Consumers' Search For Health Info Grows
by Tom Eng, Tuesday, Oct 31, 2006 6:00 AM ET
DEMAND FOR HIGH QUALITY AND personalized health information among consumers is exploding as a result of several national trends. Consumers are increasingly assuming decision-making responsibility for almost all aspects of health care, as employers--facing dramatic health insurance premium increases--are increasingly pushing employees to enroll in high deductible health plans. These plans give consumers substantial authority over what, when, and where health-care services are utilized. Another major trend is the aging of society. According to the Department of Health and Human Services, estimates show that the percentage of people 65 years of age and older will increase from about 12.4% in 2006 to 20% of the U.S. population by 2030 (. As a result, a substantial proportion of Americans will be living longer and have more chronic health conditions.

And as biomedical discoveries continue to generate new information and invalidate current information, consumers need to be able to filter this voluminous information into their individual context and preferences.

During the early years of the Web, consumers typically went to destination health Web sites and browsed for health information. With the rise of major general search engines such as Google, consumers have defaulted to search engines as their preferred method for finding health information.

According to Pew Internet, about 81% of consumers looking for online health information use a search engine. In addition, in a recent report by Jupiter Research,18% of online consumers said they relied significantly more on search engines to find health information than they did one year ago, and 46% of online consumers searched for health information at least monthly. However, the same report showed that only 16 % of online consumers searching for health information found what they were looking for.

Several limitations of general search engines are evident. Most search engines do not perform satisfactorily for health queries because of their lack of focus on quality of results, their inability to provide individually relevant results, and their inability to "understand" queries in a health context. Quality of results is a frequent problem for searches on health topics such as alternative medicine, nutrition and supplements, prescription drugs, and disease cures.

The ability to ensure high quality and personalized search results is perhaps more important in the health domain than in any other industry, because the consequences of using unreliable and irrelevant health information can be very severe. Thus, there is a need for search engines that address the unique complexities of health information search and that can provide reliable and personalized search results.

Several health-optimized search engines have recently launched to address the limitations of general search engines. These new vertical search engines typically use algorithms, semantic analysis, and other technologies to guide users through the search process and to provide highly focused and personally relevant results.

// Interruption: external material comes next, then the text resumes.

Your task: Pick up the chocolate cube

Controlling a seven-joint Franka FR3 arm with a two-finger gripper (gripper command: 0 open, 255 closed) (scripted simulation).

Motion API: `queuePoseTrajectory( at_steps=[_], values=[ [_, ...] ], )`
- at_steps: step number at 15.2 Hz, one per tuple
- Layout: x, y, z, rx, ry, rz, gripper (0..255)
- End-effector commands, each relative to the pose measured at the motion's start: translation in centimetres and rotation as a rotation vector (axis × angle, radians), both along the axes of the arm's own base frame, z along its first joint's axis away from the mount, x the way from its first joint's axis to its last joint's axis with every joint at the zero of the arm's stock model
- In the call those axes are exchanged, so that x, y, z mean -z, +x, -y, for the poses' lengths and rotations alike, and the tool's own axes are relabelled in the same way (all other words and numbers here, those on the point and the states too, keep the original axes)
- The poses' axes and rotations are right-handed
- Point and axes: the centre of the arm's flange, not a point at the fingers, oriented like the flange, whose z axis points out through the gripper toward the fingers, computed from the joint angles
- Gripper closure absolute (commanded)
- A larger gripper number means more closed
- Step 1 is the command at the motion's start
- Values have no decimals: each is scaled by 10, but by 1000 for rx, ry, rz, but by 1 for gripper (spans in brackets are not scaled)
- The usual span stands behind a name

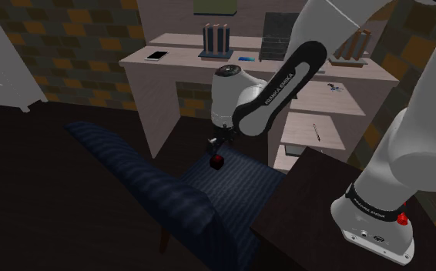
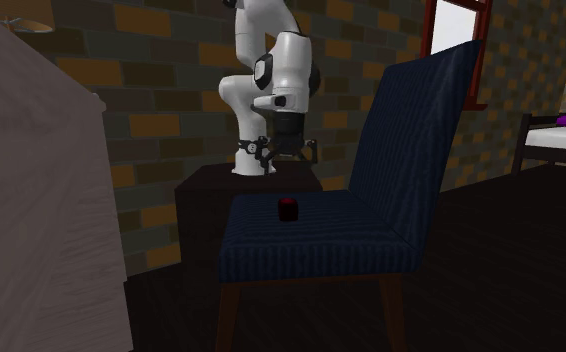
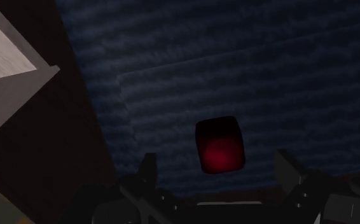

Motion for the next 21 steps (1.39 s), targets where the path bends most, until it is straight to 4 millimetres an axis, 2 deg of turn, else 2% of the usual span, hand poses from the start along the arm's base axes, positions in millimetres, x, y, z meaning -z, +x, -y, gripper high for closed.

Without a doubt, consumer demand for health information will continue to grow dramatically as society grapples with the challenging issues of aging, increasing healthcare costs, and decreasing support for healthcare consumers. Providing people with novel health search tools will empower consumers to make the best health decisions and live healthier lives.

Tom Eng is chairman and founder of Healia. He will be speaking at the Search Insider Summit, to be held Nov. 12-15.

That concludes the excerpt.